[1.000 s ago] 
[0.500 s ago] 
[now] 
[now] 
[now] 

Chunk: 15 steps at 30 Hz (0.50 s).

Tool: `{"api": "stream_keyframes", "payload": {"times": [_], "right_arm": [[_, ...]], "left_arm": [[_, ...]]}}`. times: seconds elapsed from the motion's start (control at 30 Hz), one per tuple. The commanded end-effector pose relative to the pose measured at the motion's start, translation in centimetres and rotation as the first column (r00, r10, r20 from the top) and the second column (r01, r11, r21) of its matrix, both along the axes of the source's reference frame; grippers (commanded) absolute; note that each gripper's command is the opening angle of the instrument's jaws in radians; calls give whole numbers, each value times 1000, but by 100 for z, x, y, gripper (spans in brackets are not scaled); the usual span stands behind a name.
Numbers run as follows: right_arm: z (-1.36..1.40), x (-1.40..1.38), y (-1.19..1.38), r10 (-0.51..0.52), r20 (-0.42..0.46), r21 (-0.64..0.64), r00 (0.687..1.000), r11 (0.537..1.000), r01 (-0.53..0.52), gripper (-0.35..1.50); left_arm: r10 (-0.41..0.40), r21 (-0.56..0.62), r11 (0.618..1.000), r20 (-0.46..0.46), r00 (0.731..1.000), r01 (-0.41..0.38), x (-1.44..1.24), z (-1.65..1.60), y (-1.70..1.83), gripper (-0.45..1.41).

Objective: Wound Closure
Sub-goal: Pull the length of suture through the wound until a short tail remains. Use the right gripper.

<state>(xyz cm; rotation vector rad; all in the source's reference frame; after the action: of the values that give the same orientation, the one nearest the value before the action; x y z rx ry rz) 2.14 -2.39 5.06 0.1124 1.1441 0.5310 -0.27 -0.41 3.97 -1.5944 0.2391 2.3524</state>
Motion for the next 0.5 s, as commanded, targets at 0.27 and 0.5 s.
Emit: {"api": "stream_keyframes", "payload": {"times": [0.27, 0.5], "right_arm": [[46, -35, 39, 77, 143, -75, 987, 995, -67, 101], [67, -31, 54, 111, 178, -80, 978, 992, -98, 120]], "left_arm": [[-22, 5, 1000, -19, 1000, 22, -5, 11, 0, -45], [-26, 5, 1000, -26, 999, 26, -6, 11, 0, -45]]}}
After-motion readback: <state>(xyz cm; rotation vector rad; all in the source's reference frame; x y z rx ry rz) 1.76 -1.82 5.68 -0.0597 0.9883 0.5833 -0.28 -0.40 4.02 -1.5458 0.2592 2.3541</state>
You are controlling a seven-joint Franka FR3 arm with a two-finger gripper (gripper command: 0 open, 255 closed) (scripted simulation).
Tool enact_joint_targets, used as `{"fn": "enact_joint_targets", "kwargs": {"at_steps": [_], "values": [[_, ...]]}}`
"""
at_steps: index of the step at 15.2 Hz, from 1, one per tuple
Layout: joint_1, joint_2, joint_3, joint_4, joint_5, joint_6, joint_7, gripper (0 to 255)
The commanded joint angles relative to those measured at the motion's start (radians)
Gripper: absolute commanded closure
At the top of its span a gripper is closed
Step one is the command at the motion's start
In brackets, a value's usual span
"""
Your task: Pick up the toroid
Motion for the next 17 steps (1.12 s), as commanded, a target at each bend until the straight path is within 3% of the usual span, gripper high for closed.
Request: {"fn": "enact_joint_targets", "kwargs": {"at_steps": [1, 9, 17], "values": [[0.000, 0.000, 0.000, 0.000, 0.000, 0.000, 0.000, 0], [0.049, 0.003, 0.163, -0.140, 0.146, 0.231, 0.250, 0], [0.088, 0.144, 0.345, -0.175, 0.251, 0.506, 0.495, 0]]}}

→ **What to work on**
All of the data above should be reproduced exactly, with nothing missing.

→ **Exercise answer**
[1.000 s ago] 
[0.500 s ago] 
[now] 
[now] 
[now] 

Chunk: 15 steps at 30 Hz (0.50 s).

Tool: `{"api": "stream_keyframes", "payload": {"times": [_], "right_arm": [[_, ...]], "left_arm": [[_, ...]]}}`. times: seconds elapsed from the motion's start (control at 30 Hz), one per tuple. The commanded end-effector pose relative to the pose measured at the motion's start, translation in centimetres and rotation as the first column (r00, r10, r20 from the top) and the second column (r01, r11, r21) of its matrix, both along the axes of the source's reference frame; grippers (commanded) absolute; note that each gripper's command is the opening angle of the instrument's jaws in radians; calls give whole numbers, each value times 1000, but by 100 for z, x, y, gripper (spans in brackets are not scaled); the usual span stands behind a name.
Numbers run as follows: right_arm: z (-1.36..1.40), x (-1.40..1.38), y (-1.19..1.38), r10 (-0.51..0.52), r20 (-0.42..0.46), r21 (-0.64..0.64), r00 (0.687..1.000), r11 (0.537..1.000), r01 (-0.53..0.52), gripper (-0.35..1.50); left_arm: r10 (-0.41..0.40), r21 (-0.56..0.62), r11 (0.618..1.000), r20 (-0.46..0.46), r00 (0.731..1.000), r01 (-0.41..0.38), x (-1.44..1.24), z (-1.65..1.60), y (-1.70..1.83), gripper (-0.45..1.41).

Objective: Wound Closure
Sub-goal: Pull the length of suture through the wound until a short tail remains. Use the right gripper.

<state>(xyz cm; rotation vector rad; all in the source's reference frame; after the action: of the values that give the same orientation, the one nearest the value before the action; x y z rx ry rz) 2.14 -2.39 5.06 0.1124 1.1441 0.5310 -0.27 -0.41 3.97 -1.5944 0.2391 2.3524</state>
Motion for the next 0.5 s, as commanded, targets at 0.27 and 0.5 s.
Emit: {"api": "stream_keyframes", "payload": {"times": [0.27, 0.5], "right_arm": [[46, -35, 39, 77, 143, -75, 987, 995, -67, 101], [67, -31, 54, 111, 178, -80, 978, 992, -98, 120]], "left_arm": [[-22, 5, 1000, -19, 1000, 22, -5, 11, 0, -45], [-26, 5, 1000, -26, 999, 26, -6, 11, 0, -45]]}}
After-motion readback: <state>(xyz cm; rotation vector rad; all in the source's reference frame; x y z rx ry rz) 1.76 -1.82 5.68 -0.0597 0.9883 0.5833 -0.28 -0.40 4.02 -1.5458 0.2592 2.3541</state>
You are controlling a seven-joint Franka FR3 arm with a two-finger gripper (gripper command: 0 open, 255 closed) (scripted simulation).
Tool enact_joint_targets, used as `{"fn": "enact_joint_targets", "kwargs": {"at_steps": [_], "values": [[_, ...]]}}`
"""
at_steps: index of the step at 15.2 Hz, from 1, one per tuple
Layout: joint_1, joint_2, joint_3, joint_4, joint_5, joint_6, joint_7, gripper (0 to 255)
The commanded joint angles relative to those measured at the motion's start (radians)
Gripper: absolute commanded closure
At the top of its span a gripper is closed
Step one is the command at the motion's start
In brackets, a value's usual span
"""
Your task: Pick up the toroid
Motion for the next 17 steps (1.12 s), as commanded, a target at each bend until the straight path is within 3% of the usual span, gripper high for closed.
Request: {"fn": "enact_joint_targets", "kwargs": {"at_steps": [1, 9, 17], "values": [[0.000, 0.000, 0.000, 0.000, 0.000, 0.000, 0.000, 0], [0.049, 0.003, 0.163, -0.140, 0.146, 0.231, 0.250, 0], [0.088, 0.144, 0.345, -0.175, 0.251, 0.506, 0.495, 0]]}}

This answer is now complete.